CREATE TABLE IF NOT EXISTS "Ratings_by_artifact" ( artifact_id int, num_ratings int, sum_ratings int, PRIMARY KEY ((artifact_id)) ); CREATE TABLE IF NOT EXISTS "Experts_by_artifact" ( artifact_id int, expertise text, user_id int, user_name text, email text, PRIMARY KEY ((artifact_id, expertise), user_id) ); CREATE TABLE IF NOT EXISTS "Artifacts_by_venue" ( venue_name text, venue_year int, artifact_id int, avg_rating float, PRIMARY KEY ((venue_name), venue_year, artifact_id) ) WITH CLUSTERING ORDER BY (venue_year DESC, artifact_id ASC);
A quick review on the allowed or mandatory searches on a Cassandra table. Quoted Mapping Rules come from the “Big Data Modeling …” whitepaper of Artem Chebotko.

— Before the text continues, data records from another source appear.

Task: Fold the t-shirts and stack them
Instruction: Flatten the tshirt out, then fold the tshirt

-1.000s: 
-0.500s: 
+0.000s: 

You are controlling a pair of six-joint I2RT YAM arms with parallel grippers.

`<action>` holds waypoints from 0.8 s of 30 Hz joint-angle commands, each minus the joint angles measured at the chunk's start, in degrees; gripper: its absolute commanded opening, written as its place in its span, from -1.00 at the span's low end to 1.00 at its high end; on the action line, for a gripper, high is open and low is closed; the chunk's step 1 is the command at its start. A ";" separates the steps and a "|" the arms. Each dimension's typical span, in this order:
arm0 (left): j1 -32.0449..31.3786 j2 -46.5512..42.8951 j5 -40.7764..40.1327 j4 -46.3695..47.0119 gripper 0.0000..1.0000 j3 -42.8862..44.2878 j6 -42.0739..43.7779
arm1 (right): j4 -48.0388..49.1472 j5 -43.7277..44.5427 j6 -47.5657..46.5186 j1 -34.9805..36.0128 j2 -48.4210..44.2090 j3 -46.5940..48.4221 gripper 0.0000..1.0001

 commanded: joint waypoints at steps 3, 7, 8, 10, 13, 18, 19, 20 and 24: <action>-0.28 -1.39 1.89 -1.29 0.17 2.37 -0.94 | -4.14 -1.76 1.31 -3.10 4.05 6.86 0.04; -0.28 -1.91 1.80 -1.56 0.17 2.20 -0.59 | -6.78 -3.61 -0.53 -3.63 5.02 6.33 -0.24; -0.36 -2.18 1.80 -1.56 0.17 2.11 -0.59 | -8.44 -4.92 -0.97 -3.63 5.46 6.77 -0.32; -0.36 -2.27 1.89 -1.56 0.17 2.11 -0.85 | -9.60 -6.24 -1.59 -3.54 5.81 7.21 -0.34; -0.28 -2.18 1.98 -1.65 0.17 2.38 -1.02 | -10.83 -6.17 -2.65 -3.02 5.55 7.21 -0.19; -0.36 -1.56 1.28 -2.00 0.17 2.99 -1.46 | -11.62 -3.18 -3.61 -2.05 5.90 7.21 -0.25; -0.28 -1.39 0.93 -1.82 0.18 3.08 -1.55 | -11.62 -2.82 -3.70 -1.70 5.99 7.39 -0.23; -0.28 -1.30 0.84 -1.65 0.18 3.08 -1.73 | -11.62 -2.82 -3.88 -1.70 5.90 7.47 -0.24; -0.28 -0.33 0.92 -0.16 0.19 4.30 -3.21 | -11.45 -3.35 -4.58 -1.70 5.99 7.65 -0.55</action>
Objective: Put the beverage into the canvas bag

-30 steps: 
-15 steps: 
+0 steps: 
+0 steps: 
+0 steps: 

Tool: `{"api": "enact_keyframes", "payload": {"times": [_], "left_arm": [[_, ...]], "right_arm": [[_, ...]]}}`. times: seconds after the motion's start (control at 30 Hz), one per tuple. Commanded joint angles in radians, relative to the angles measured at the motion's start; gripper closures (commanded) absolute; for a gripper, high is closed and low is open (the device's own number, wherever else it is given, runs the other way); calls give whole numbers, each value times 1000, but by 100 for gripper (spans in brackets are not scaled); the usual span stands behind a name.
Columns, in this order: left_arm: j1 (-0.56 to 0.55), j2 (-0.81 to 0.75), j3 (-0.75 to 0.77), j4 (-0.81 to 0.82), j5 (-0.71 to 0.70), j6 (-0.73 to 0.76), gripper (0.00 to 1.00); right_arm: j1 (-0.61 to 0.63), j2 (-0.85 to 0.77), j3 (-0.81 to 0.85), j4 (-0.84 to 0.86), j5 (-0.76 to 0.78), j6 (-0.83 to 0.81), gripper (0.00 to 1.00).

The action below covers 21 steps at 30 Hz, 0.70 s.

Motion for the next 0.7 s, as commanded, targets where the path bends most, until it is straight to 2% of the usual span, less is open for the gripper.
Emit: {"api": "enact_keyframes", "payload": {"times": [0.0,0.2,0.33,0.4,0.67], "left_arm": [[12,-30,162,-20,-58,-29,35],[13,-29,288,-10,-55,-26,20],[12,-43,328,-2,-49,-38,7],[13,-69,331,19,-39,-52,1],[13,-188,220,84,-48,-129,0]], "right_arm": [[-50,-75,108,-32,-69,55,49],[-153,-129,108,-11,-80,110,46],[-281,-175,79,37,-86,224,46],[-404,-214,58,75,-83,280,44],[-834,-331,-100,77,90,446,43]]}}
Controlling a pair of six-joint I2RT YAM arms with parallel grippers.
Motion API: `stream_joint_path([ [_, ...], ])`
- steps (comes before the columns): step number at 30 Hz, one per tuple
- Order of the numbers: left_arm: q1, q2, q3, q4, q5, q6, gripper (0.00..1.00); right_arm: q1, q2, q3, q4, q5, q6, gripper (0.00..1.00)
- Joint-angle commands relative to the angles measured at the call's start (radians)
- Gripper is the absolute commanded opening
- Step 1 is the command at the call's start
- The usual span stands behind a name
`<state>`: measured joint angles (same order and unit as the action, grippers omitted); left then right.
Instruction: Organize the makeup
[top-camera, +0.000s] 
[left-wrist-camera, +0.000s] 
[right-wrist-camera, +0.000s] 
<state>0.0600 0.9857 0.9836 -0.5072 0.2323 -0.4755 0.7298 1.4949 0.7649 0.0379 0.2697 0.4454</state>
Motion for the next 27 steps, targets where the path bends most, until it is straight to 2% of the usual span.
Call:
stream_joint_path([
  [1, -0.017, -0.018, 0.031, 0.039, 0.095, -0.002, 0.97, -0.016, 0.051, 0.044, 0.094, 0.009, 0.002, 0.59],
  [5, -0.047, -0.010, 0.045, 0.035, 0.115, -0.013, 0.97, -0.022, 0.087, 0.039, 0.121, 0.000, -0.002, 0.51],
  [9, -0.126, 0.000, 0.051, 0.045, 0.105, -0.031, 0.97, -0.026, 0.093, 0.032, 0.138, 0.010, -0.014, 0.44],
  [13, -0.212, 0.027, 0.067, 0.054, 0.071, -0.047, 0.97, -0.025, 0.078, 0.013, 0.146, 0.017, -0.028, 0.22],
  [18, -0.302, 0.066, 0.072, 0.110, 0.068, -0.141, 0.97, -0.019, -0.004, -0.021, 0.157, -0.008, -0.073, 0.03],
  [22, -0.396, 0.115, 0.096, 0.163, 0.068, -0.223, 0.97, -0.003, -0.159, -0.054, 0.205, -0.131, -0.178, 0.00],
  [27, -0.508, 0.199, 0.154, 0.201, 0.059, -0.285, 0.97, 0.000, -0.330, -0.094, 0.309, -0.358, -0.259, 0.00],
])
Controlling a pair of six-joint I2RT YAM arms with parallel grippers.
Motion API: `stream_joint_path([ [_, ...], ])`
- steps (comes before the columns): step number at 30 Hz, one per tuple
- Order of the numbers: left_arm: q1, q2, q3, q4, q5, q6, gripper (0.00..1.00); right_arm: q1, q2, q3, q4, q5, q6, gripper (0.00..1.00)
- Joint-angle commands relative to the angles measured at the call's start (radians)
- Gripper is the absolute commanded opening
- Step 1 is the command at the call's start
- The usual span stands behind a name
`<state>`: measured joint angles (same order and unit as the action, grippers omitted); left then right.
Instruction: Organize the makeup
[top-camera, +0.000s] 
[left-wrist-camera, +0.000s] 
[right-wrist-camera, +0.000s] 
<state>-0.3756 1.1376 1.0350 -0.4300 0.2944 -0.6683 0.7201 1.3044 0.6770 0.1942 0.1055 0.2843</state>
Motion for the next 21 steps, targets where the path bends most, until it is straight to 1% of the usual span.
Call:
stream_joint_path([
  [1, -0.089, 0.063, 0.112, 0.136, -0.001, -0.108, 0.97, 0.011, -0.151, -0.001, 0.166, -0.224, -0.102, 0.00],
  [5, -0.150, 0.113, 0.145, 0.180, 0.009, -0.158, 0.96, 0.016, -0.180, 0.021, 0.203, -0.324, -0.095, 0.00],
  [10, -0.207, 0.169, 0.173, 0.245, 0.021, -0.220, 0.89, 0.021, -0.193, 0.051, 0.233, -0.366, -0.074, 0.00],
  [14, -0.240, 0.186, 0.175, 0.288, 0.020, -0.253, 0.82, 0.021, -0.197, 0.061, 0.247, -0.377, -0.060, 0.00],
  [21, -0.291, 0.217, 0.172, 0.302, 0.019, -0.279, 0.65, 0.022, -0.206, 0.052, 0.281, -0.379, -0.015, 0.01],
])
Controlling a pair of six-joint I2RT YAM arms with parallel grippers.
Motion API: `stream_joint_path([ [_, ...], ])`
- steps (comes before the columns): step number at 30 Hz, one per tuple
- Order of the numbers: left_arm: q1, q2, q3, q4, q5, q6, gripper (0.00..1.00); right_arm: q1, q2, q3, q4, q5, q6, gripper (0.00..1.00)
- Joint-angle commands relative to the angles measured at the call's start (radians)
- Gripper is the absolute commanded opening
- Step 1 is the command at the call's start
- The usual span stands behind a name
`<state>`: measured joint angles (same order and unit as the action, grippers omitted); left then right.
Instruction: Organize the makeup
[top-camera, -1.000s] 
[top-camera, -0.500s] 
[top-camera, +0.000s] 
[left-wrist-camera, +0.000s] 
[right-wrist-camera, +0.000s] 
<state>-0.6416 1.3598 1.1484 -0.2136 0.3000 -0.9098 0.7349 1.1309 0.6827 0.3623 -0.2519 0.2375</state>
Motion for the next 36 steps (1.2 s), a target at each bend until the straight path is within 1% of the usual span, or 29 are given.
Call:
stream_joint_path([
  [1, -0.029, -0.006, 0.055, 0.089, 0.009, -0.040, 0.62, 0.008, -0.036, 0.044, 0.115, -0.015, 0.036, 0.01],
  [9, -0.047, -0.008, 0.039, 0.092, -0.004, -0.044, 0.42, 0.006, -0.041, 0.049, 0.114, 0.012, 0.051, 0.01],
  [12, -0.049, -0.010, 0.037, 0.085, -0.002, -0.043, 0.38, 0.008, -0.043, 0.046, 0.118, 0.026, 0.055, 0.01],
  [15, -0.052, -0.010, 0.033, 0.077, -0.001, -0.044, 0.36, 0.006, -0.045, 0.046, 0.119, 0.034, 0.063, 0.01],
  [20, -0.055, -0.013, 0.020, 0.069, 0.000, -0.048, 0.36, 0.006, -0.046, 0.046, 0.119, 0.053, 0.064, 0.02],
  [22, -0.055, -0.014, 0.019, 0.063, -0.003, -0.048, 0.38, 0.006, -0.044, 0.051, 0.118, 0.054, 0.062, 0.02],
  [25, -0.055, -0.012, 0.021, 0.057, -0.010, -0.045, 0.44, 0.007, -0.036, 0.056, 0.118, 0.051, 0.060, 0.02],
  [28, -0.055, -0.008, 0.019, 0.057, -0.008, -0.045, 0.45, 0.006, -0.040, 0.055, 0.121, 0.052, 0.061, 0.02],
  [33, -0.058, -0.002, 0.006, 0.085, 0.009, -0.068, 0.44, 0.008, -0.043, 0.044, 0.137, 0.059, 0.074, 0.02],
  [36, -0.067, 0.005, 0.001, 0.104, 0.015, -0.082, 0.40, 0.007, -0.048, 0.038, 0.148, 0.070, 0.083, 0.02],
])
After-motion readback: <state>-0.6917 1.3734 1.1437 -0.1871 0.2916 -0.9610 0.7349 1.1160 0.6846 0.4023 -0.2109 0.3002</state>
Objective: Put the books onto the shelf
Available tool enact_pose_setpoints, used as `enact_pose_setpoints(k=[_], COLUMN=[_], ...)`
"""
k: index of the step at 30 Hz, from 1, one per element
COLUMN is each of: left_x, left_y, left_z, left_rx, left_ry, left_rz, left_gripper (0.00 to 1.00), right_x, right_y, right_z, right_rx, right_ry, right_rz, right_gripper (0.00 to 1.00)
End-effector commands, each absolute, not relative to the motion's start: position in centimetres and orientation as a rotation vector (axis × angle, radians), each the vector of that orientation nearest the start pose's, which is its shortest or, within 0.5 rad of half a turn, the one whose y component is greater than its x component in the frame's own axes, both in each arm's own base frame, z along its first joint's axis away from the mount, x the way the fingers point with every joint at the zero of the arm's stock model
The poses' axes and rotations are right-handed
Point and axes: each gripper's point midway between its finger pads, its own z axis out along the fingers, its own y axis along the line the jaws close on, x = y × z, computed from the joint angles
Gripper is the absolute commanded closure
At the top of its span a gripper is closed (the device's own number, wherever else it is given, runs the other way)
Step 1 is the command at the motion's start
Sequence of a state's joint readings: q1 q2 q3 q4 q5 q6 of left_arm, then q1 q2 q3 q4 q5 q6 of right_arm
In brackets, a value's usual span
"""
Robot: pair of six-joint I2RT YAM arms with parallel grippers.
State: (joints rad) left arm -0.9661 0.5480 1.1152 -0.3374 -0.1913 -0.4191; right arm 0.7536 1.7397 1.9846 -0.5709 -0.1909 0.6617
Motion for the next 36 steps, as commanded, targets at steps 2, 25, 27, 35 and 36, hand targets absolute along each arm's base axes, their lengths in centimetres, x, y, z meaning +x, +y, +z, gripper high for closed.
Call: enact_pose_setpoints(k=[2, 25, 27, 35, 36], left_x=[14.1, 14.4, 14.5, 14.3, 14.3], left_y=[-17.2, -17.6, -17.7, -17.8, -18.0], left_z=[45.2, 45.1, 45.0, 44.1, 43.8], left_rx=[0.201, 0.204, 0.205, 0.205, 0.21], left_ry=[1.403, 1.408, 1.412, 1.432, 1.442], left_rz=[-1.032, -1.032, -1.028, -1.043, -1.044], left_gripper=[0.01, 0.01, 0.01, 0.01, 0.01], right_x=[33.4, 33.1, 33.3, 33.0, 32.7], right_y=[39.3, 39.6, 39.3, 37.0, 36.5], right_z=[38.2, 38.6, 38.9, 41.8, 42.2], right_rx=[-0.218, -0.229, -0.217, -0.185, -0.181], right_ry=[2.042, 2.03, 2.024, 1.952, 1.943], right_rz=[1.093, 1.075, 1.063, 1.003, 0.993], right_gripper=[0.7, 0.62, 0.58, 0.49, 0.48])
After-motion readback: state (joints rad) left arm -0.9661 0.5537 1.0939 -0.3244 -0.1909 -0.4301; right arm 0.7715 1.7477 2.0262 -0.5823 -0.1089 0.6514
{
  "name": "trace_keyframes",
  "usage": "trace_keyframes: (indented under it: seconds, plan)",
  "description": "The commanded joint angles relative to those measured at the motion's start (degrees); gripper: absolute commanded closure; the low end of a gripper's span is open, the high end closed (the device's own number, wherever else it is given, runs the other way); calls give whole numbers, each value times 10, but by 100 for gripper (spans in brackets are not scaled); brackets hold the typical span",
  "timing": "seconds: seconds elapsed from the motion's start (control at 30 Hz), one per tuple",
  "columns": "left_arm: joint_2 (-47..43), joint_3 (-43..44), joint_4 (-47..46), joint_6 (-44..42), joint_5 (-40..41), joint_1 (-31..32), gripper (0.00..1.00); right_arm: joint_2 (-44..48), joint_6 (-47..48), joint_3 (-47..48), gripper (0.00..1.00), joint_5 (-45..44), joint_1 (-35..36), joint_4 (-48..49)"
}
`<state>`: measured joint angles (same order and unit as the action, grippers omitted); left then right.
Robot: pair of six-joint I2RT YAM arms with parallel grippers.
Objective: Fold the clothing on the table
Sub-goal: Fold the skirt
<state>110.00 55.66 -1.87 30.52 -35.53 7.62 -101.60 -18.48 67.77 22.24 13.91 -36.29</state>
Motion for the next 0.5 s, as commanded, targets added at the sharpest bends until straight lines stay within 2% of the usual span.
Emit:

(a) Tables with one single or compound partition key, and no cluster keys, must use an exact match on all partition keys. This will hit only one partition and one cluster node, and one single row (or none) is returned.
For instance, Cassandra tables like hotels or guests from HotelReservations have one single primary key, on the single partition keys hotel_id or guest_id, and they must pass a unique identifier value in the WHERE clause in a SELECT query. A table with primary key from a compound partition key (on multiple columns) and no cluster keys must provide an exact match in each partition key:
SELECT * FROM hotels WHERE hotel_id = '2d76c2a1-f312-4934-83ae-a59c0574805f'; SELECT * FROM guests WHERE guest_id = 'c262832f-6f09-4a4a-8e92-447304fcebd8'; SELECT * FROM rooms WHERE hotel_id = 'b93a7112-f4dd-41cc-b529-d5d79114078e' AND room_id = 'kdefgt';
Mapping Rule 2: Equality Search Attributes
Equality search attributes, which are used in a query predicate, map to the prefix columns of a table primary key. Such columns must include all partition key columns and, optionally, one or more clustering key columns. Violation of this rule may result in inability to support query requirements.
(b) Tables with both partitioning and clustering keys must use exact matches on each partition key (like before) and optional exact or range matches on some of the cluster keys, starting from the left. There could be no table with cluster keys, and no partition keys. The exact matches on the partition keys make sure we hit only one partition and one cluster node (like before). But presence of the clustering keys is usually a sign more than one row could be returned.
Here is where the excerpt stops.